## Welcome to the Data Science Coding Challange!¶
Test your skills in a real-world coding challenge. Coding Challenges provide CS & DS Coding Competitions with Prizes and achievement badges!

CS & DS learners want to be challenged as a way to evaluate if they’re job ready. So, why not create fun challenges and give winners something truly valuable such as complimentary access to select Data Science courses, or the ability to receive an achievement badge on their Coursera Skills Profile - highlighting their performance to recruiters.

## Introduction
In this challenge, you'll get the opportunity to tackle one of the most industry-relevant maching learning problems with a unique dataset that will put your modeling skills to the test. Subscription services are leveraged by companies across many industries, from fitness to video streaming to retail. One of the primary objectives of companies with subscription services is to decrease churn and ensure that users are retained as subscribers. In order to do this efficiently and systematically, many companies employ machine learning to predict which users are at the highest risk of churn, so that proper interventions can be effectively deployed to the right audience.
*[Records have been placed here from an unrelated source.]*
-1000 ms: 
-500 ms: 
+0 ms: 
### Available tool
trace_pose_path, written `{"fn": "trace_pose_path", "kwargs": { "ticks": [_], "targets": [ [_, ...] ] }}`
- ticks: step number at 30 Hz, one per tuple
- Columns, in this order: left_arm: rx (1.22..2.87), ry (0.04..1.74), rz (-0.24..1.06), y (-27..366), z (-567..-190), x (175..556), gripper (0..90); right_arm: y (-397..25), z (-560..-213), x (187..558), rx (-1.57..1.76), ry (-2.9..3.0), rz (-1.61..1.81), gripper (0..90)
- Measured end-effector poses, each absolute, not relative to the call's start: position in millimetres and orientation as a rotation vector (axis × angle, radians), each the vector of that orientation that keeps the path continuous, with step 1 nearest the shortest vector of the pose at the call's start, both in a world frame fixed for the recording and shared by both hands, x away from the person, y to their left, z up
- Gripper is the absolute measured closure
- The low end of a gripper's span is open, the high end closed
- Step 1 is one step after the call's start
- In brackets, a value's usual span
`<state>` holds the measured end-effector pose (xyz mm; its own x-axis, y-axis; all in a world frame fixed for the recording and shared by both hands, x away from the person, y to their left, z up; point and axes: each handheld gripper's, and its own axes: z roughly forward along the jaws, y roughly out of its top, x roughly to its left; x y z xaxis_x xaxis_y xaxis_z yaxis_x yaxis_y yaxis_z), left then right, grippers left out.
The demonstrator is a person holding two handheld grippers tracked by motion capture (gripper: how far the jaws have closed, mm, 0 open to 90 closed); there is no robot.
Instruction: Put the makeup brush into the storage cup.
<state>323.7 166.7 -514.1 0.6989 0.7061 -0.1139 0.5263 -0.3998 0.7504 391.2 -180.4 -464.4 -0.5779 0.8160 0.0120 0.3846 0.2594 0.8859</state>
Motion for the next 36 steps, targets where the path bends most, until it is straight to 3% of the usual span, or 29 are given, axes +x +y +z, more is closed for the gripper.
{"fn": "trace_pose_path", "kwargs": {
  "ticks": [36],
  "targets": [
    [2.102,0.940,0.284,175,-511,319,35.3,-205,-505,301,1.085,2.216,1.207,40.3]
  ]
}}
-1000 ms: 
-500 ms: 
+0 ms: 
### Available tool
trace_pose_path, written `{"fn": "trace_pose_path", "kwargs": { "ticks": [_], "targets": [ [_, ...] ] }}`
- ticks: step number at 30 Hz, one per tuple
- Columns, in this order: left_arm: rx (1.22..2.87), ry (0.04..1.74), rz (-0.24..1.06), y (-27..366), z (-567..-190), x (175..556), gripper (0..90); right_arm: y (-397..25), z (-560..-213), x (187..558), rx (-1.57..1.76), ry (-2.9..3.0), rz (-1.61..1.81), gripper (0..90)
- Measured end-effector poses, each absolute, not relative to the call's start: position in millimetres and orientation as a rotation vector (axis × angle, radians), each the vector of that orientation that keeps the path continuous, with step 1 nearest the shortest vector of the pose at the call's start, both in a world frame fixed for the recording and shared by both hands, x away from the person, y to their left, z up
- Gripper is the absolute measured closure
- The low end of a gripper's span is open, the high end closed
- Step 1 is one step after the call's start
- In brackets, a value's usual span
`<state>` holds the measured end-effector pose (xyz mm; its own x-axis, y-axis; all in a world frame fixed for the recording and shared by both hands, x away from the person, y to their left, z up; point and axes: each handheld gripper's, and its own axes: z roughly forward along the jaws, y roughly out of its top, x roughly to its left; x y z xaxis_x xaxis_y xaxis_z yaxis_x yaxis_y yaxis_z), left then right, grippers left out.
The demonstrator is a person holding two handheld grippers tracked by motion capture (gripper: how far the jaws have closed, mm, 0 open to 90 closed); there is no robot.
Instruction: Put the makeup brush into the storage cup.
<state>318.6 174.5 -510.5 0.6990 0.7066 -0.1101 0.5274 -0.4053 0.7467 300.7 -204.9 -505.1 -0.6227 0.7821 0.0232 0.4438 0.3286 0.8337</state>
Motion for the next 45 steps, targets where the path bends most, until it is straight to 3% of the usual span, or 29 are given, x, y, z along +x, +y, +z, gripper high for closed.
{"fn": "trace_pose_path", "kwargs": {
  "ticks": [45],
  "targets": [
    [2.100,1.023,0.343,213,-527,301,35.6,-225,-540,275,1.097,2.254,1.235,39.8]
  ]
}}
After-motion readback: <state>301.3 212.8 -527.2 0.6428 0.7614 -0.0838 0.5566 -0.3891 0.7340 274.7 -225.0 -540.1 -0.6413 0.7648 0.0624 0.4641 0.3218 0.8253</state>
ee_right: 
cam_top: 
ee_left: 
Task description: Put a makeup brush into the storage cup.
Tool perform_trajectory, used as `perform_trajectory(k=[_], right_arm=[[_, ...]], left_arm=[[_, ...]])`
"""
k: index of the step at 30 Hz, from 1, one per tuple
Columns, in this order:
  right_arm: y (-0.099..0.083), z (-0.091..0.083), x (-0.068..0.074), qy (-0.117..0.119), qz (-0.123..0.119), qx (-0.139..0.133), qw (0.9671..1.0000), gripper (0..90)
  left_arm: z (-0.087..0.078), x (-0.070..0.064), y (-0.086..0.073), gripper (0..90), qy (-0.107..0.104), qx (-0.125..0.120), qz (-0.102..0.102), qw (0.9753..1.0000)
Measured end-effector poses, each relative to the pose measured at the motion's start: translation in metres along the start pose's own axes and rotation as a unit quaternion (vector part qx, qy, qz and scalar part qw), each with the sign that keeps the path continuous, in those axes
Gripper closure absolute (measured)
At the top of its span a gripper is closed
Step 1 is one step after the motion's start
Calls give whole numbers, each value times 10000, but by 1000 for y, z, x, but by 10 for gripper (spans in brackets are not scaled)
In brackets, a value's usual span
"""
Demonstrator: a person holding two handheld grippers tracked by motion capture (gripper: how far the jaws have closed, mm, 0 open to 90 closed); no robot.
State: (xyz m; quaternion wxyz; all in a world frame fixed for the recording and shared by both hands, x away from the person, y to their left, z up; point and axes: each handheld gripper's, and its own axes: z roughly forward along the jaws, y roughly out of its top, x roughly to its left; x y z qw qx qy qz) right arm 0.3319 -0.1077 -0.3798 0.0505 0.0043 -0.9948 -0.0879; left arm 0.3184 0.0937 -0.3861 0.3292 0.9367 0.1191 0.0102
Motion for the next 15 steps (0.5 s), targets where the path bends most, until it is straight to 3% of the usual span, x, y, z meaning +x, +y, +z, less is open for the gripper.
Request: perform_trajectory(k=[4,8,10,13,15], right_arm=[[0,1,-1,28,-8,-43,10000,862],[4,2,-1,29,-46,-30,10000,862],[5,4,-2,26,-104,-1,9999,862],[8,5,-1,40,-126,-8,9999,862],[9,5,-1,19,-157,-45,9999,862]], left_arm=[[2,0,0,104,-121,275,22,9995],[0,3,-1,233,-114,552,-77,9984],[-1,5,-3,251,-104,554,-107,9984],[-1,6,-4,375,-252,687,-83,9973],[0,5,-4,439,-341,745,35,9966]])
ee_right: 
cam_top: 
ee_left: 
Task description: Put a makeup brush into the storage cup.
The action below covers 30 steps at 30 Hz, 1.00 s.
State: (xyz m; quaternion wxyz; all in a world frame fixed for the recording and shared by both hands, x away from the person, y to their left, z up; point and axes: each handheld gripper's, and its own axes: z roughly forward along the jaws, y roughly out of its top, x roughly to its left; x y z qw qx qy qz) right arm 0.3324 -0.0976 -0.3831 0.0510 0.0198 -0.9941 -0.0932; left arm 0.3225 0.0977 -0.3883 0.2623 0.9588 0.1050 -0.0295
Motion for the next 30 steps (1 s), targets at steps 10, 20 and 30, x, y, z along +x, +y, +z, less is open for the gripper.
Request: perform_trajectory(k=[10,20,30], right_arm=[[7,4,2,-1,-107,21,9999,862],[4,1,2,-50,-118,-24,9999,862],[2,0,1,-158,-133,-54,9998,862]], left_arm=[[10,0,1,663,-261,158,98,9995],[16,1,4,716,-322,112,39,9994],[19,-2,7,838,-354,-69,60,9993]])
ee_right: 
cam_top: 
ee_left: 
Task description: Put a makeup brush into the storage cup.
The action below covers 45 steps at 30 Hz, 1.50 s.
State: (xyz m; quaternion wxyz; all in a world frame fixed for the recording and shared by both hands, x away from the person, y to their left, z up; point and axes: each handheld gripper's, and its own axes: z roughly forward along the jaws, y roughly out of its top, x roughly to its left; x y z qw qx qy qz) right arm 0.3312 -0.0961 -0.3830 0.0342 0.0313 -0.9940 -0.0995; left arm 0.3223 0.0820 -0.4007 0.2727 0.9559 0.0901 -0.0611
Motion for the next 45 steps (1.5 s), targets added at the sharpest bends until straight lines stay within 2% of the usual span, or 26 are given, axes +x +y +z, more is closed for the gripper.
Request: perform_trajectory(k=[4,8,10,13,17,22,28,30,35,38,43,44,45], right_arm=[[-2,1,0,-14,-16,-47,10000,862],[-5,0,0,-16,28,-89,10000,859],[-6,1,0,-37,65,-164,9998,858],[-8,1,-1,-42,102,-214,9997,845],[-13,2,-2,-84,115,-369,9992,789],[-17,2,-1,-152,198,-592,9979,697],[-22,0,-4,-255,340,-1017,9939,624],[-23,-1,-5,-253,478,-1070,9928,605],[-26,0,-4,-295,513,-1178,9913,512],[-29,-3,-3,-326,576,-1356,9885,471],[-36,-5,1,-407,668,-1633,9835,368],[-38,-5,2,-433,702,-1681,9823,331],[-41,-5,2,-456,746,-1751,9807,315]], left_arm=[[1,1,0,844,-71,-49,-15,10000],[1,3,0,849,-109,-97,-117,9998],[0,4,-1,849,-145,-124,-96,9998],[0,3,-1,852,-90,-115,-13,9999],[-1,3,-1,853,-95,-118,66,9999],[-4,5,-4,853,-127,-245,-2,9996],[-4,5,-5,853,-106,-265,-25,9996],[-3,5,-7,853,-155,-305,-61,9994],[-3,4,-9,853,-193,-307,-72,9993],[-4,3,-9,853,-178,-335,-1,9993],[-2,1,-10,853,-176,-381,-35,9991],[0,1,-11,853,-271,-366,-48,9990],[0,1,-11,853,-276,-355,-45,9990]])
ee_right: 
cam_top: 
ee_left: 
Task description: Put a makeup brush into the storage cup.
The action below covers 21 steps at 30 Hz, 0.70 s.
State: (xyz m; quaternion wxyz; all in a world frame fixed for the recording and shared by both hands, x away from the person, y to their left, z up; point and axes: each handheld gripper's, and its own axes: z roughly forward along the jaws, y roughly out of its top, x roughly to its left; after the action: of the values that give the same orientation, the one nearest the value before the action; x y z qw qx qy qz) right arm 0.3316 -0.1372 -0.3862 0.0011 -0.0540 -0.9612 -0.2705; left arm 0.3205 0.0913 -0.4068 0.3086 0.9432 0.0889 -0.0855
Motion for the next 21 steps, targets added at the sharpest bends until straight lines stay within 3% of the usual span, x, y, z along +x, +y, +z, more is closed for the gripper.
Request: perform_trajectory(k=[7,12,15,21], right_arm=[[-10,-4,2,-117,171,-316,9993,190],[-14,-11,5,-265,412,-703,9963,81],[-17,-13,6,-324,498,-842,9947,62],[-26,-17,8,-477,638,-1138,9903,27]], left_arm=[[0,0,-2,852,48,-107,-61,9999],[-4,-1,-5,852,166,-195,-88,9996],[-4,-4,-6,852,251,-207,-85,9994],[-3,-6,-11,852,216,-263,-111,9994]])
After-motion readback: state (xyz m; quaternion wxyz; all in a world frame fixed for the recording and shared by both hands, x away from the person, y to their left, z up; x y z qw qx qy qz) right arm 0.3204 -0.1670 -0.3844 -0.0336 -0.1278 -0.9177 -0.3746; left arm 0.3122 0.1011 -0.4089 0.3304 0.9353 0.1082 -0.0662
In this challenge, we will be tackling the churn prediction problem on a very unique and interesting group of subscribers on a video streaming service!

Imagine that you are a new data scientist at this video streaming company and you are tasked with building a model that can predict which existing subscribers will continue their subscriptions for another month. We have provided a dataset that is a sample of subscriptions that were initiated in 2021, all snapshotted at a particular date before the subscription was cancelled. Subscription cancellation can happen for a multitude of reasons, including:

the customer completes all content they were interested in, and no longer need the subscription
the customer finds themselves to be too busy and cancels their subscription until a later time
the customer determines that the streaming service is not the best fit for them, so they cancel and look for something better suited
Regardless the reason, this video streaming company has a vested interest in understanding the likelihood of each individual customer to churn in their subscription so that resources can be allocated appropriately to support customers. In this challenge, you will use your machine learning toolkit to do just that!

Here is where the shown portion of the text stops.